#### [WORK INSTRUCTION]
Take the lines below between the one holding "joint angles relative" and the one holding "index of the", inclusive, and copy them exactly. Add nothing.

:: ENTRIES SUPPLIED

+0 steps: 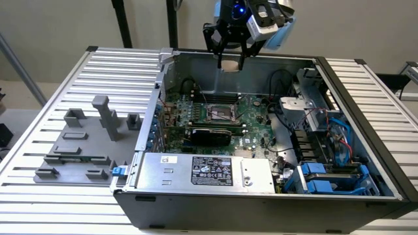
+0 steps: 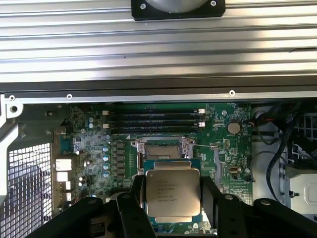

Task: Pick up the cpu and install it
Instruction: 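Place the cpu into insertion slot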

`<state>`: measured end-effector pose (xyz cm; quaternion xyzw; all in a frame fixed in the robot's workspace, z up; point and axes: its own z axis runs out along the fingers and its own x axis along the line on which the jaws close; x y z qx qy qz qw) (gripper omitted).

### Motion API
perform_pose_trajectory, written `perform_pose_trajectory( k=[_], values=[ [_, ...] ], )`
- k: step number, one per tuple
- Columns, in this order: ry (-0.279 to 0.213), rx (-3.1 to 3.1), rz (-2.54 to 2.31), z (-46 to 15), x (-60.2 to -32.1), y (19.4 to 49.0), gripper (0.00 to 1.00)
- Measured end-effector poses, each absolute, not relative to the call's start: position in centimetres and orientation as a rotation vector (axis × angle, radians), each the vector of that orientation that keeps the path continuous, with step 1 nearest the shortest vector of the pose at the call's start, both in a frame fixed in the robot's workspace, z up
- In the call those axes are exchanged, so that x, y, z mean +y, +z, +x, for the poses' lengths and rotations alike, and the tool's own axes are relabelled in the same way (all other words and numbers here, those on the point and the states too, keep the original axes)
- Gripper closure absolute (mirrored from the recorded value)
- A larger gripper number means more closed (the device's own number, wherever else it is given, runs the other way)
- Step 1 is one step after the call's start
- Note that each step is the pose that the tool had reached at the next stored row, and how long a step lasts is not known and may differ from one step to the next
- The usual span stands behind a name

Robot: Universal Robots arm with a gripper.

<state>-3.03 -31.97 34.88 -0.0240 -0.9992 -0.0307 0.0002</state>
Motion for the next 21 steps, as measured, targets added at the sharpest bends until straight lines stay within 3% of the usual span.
perform_pose_trajectory(
  k=[21],
  values=[
    [-0.095,-3.085,-0.639,-3.0,-32.0,33.4,0.45]
  ],
)
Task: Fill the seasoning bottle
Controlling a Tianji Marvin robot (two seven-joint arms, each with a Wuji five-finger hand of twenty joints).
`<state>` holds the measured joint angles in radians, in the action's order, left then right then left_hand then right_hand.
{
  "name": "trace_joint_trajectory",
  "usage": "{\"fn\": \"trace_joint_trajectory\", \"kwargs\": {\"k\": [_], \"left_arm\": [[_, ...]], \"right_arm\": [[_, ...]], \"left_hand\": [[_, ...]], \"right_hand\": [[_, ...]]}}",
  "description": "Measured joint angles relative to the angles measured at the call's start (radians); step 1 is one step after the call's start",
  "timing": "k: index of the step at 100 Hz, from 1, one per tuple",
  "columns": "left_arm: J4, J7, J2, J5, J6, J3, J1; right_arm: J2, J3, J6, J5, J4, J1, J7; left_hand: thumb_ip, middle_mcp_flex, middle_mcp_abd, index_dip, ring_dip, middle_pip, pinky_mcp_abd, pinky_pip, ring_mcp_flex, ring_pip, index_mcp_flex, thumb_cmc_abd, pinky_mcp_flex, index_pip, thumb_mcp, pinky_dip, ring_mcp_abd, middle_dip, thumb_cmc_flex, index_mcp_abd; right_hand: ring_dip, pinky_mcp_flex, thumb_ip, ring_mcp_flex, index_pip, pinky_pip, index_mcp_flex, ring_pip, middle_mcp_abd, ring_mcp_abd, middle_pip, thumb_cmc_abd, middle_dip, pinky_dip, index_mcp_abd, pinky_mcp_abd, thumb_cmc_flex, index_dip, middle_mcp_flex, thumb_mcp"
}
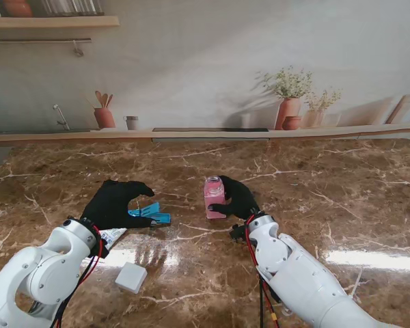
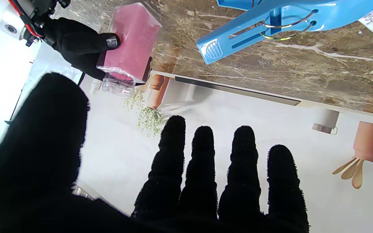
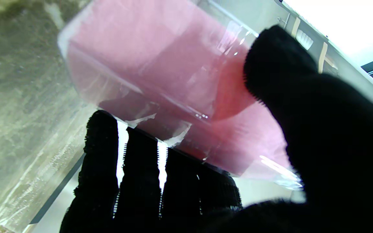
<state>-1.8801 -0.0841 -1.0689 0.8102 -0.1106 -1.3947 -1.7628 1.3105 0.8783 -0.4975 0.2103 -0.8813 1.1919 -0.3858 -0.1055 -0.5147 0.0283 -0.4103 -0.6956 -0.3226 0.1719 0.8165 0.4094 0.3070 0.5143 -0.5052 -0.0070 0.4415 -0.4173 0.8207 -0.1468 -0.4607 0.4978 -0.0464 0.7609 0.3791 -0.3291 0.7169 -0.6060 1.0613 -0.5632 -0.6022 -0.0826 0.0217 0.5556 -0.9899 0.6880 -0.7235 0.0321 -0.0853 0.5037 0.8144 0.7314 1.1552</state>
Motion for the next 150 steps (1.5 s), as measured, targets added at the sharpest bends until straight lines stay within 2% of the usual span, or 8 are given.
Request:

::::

#### [YOUR RESPONSE]
  "description": "Measured joint angles relative to the angles measured at the call's start (radians); step 1 is one step after the call's start",
  "timing": "k: index of the step at 100 Hz, from 1, one per tuple",

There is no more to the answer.